Civil engineering. So nothing to do with aerospace or rocket engineering. Basically a novelty talk by a random, about stuff he didn’t understand.
Delta-V, in this context, is a combination of Isp and qty of fuel. For a lunar landing without a service-module/third-stage to put you into LLO, you are looking at 2.4-2.6km/s for the landing burn. More for course correction burns. But I’ll use 2.4km/s.
Superdraco has an Isp of around 235s. That gives you a wet/dry ratio of 2.8:1. Plus you’d need to about 10% extra for the cosine losses due to the angle of the SDs on the capsule.
That is, you need a bit more than twice the mass of the Dragon capsule (and the payload) in just propellant in order to land a Dragon capsule (and the payload) on the moon.

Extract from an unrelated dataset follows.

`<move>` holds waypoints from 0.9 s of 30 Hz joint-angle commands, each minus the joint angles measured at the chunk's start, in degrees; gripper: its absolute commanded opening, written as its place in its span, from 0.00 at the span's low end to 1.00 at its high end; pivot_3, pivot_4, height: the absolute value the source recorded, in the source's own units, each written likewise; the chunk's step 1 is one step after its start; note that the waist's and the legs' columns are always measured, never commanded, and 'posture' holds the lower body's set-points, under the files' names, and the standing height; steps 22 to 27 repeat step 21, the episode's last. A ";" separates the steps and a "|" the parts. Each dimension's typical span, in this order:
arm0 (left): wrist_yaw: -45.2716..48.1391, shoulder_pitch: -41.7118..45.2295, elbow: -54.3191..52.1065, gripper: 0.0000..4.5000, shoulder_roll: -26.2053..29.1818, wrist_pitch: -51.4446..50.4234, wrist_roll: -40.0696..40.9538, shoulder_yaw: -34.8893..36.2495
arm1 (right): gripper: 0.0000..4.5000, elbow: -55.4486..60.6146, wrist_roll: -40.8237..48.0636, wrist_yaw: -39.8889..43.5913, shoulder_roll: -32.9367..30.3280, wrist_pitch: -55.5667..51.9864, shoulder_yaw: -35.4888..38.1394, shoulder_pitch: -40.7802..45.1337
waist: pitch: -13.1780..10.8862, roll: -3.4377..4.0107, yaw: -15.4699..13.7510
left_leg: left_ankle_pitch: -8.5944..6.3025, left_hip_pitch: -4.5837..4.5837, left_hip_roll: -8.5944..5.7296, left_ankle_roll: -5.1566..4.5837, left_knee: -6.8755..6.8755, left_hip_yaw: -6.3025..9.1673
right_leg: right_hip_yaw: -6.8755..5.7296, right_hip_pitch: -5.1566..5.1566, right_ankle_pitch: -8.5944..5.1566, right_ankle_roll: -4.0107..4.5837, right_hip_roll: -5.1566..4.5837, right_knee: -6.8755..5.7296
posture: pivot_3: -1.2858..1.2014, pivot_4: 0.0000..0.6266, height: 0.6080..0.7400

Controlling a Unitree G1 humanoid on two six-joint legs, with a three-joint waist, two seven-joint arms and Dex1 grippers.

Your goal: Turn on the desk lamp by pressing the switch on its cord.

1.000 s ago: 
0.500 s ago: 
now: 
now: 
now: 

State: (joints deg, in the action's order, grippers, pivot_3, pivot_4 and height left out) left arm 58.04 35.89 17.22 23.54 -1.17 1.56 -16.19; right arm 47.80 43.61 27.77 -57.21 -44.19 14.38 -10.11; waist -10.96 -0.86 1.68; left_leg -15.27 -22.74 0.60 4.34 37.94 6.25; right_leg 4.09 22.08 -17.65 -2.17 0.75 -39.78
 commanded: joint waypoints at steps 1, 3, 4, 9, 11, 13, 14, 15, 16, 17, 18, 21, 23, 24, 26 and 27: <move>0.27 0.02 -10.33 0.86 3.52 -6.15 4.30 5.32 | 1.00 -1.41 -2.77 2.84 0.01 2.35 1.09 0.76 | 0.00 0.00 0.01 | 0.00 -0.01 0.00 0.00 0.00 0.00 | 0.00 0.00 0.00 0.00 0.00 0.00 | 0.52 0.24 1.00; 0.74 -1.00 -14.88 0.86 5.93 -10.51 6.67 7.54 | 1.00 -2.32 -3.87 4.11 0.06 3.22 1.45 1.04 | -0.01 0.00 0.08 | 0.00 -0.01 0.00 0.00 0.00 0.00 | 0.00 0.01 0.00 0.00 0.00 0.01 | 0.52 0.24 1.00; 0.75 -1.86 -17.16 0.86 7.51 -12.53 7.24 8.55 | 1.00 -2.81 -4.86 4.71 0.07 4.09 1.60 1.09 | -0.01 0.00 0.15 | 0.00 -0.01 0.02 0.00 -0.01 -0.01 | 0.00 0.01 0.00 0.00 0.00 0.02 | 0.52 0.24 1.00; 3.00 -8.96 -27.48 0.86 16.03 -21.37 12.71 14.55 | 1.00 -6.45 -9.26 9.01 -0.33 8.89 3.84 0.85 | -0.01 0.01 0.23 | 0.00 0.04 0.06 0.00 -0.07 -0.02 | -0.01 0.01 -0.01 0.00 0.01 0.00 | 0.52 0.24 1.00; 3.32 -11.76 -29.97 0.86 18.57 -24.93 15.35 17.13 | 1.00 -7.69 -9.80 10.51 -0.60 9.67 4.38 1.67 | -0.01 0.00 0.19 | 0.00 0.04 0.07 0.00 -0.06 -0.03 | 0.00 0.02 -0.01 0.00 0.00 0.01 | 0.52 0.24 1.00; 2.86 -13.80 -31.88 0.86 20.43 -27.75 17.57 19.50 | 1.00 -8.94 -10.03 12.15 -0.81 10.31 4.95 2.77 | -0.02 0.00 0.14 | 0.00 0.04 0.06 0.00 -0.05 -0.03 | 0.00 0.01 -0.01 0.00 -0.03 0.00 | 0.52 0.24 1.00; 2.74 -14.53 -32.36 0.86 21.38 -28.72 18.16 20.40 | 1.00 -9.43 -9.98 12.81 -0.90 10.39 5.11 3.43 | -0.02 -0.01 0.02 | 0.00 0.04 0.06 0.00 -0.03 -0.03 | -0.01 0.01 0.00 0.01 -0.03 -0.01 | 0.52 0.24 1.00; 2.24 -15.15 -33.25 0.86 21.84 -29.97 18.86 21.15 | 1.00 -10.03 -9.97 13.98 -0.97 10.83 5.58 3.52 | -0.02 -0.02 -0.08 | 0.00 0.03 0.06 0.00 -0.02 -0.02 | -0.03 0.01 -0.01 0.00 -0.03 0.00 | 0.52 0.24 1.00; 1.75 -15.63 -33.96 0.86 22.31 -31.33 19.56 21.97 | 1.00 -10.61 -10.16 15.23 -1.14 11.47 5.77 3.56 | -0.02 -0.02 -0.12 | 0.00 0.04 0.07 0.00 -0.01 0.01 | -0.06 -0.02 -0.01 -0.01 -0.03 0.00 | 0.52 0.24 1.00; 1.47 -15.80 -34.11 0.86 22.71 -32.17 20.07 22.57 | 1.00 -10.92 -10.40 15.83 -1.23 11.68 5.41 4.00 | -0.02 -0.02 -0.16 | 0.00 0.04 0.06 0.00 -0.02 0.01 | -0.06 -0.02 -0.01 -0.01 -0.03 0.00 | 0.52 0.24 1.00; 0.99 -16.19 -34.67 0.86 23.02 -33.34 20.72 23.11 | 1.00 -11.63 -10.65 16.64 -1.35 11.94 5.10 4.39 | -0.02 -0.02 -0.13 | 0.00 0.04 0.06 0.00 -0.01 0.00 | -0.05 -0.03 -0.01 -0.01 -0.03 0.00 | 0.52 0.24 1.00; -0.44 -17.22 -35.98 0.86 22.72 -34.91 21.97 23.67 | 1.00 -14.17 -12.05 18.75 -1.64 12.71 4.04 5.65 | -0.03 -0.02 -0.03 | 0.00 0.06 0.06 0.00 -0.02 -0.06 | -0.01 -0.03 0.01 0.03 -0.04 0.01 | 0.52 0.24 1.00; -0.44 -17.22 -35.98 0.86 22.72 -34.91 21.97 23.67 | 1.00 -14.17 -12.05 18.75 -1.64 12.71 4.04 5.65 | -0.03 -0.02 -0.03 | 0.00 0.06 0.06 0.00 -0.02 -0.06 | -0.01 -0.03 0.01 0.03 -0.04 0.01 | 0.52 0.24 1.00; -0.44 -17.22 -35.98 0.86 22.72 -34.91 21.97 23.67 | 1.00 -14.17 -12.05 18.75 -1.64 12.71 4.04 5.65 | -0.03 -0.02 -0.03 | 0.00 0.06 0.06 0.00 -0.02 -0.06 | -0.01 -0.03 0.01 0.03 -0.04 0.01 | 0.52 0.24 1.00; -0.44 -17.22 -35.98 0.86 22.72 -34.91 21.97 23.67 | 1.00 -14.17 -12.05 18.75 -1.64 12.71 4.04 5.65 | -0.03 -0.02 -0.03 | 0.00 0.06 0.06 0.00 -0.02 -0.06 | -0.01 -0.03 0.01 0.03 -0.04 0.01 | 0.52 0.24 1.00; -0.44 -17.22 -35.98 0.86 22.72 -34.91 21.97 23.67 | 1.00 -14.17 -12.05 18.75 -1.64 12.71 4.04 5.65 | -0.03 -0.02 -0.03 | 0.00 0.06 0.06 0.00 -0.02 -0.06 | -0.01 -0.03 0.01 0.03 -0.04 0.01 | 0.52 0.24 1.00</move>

Plus the mass of the tanks and extra plumbing, plus the >3:1 fuel cost of that mass.
Given the density of hydrazine/NO2, it would be several times the volume of the trunk, so you’d be building an entirely different structure in place of the trunk. In effect, in order to turn Dragon into a lunar lander, you have to add a lunar lander.
And then you have the problem that FH can’t loft that much mass to TLI. It runs about 8 tonnes to TLI, while we’re looking at 18 tonnes plus three times our payload.
So triple FH launches and assembly on-orbit? Falcon U/S can’t loiter for on-orbit assembly, so you’d need to develop a long-duration booster-stage and launch that on a fourth flight (although now you’ve got a service module to put the franken-capsule into LLO, reducing landing delta-V to 2.1km/s.)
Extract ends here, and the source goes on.